Ich schüttelte den Kopf, denn ich konnte mir nicht denken, was er meinen mochte. Aber der gegenwärtige Augenblick war wenig zum Grübeln geeignet. Man war in der fidelsten Stimmung umher, alles plauderte und lachte und scherzte durcheinander. Als kurz darauf Eugen wirklich ankam und sich sogleich in seiner übermütigsten Weise einführte, war es sozusagen mit allen Privatgedanken überhaupt vorbei. Er war in seiner glänzendsten Laune und wie früher stets, und auch nun noch immer, wenn er sich aufraffte, die Seele unseres Kreises. Alles an ihm war Geist, Leben und Lust. Nur das eine trat mir, der ich vermutlich allein ihn beobachtete, als bemerkenswert zuweilen entgegen, dass in allem, was er vorbrachte, ja selbst in seinem ganzen Wesen ein gewisser höherer Ton anklang: Er war nicht der wilde, unbedächtige und schrankenlose Geselle, der im Grunde doch nur Männer zu unterhalten und amüsieren vermag, sondern ganz und gar von der Art, dass alle Welt an ihm hätte Freude haben dürfen.
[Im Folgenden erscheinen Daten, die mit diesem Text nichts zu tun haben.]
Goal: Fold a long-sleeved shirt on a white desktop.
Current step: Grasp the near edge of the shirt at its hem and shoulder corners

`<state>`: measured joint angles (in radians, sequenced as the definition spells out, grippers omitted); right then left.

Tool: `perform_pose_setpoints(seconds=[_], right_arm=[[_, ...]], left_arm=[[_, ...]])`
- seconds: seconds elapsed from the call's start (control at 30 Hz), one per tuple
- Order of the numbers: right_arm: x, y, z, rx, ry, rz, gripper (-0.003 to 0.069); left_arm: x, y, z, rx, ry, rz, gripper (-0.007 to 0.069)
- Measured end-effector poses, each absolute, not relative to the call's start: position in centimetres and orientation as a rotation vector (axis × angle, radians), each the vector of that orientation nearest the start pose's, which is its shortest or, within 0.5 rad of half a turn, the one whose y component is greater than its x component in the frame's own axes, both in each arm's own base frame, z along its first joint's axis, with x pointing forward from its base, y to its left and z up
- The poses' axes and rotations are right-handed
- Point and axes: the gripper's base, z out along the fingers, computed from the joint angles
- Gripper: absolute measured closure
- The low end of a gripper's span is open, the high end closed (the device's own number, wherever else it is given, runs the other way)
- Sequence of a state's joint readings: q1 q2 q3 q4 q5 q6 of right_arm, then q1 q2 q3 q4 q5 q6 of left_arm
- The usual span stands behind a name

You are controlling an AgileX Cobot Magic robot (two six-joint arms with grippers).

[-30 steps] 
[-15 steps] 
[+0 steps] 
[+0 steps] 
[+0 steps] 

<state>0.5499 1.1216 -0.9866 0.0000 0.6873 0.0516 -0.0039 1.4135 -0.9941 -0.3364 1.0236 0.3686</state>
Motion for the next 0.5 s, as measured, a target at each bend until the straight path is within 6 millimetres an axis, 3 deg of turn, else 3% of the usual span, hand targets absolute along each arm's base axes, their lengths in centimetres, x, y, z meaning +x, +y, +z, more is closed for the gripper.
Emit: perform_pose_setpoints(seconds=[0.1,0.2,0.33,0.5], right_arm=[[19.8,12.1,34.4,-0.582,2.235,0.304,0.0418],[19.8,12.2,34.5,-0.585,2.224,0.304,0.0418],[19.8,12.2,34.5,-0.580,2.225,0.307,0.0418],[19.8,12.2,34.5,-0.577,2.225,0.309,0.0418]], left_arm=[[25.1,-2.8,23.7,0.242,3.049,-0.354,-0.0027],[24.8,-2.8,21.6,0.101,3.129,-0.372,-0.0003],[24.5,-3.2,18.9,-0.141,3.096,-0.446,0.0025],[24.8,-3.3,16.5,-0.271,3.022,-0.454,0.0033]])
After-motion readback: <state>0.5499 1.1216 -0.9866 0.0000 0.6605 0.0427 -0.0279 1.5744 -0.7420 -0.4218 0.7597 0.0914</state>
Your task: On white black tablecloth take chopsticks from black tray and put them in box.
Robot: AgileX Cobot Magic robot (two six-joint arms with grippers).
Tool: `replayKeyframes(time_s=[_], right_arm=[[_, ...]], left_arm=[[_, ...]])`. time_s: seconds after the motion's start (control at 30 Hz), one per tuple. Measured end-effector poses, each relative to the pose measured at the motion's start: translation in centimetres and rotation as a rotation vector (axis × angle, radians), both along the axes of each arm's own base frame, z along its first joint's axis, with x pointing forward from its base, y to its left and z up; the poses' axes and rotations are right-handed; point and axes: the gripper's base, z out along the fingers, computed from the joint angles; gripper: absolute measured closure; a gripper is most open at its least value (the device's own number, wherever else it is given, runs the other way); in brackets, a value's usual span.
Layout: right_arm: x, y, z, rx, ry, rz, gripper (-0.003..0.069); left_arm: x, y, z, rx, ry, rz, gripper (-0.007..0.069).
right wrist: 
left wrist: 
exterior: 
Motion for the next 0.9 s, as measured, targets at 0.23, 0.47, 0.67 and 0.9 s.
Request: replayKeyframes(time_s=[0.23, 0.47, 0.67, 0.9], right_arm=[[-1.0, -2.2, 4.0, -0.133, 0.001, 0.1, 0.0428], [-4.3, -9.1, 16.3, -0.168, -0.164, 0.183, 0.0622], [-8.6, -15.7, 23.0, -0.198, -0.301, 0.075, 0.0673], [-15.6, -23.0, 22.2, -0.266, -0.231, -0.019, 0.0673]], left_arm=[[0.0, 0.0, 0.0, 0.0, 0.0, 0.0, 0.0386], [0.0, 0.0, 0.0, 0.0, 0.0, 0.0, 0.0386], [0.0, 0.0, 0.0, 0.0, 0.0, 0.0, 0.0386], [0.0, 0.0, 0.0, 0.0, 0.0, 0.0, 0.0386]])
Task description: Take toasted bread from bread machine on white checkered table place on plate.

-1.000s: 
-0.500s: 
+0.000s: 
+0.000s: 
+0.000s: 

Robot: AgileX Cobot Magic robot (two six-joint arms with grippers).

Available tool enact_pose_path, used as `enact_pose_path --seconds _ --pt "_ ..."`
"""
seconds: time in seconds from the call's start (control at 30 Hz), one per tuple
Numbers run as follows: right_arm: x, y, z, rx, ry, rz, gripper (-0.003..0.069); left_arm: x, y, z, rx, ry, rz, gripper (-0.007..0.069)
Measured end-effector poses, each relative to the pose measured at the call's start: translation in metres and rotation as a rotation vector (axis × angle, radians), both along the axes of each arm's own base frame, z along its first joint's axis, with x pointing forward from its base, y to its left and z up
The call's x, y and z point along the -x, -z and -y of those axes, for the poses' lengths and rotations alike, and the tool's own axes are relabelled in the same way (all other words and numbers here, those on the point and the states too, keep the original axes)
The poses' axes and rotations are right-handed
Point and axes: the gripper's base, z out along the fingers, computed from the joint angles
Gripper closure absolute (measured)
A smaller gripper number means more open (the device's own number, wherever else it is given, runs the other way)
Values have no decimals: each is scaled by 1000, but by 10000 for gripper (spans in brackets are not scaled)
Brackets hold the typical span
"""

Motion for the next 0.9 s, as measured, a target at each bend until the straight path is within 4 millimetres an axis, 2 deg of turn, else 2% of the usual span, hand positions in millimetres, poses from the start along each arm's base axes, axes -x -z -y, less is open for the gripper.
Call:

Es war ein schöner Tag gewesen und ein prachtvoller Abend geworden, wo alles sich vereinte, es den Menschenkindern gut werden zu lassen: Der Sternenglanz und der Blumenduft, die milde Luft und die friedvolle Dämmerung, die sich ringsumher ausbreitete, die hie und da unter den Gebüschen aufleuchtenden Tauwürmer und die oben durch die Zweige geisterhaft schwebenden Nachtfalter – man hätte nichts davon entbehren mögen und nichts weiter verlangen können, so umfing und durchdrang es einen mit vollem Genügen und wohligem Behagen. So empfanden nicht wir es allein in unserer Klause, hätte ich bald gesagt, sondern auch draußen im Garten waren zahlreiche Gesellschaften sitzen geblieben, weit über die gewöhnliche Zeit hinaus. Denn es lag für alle etwas Schreckhaftes in dem Gedanken an die heißen Straßen der Stadt und die schwülen Zimmer.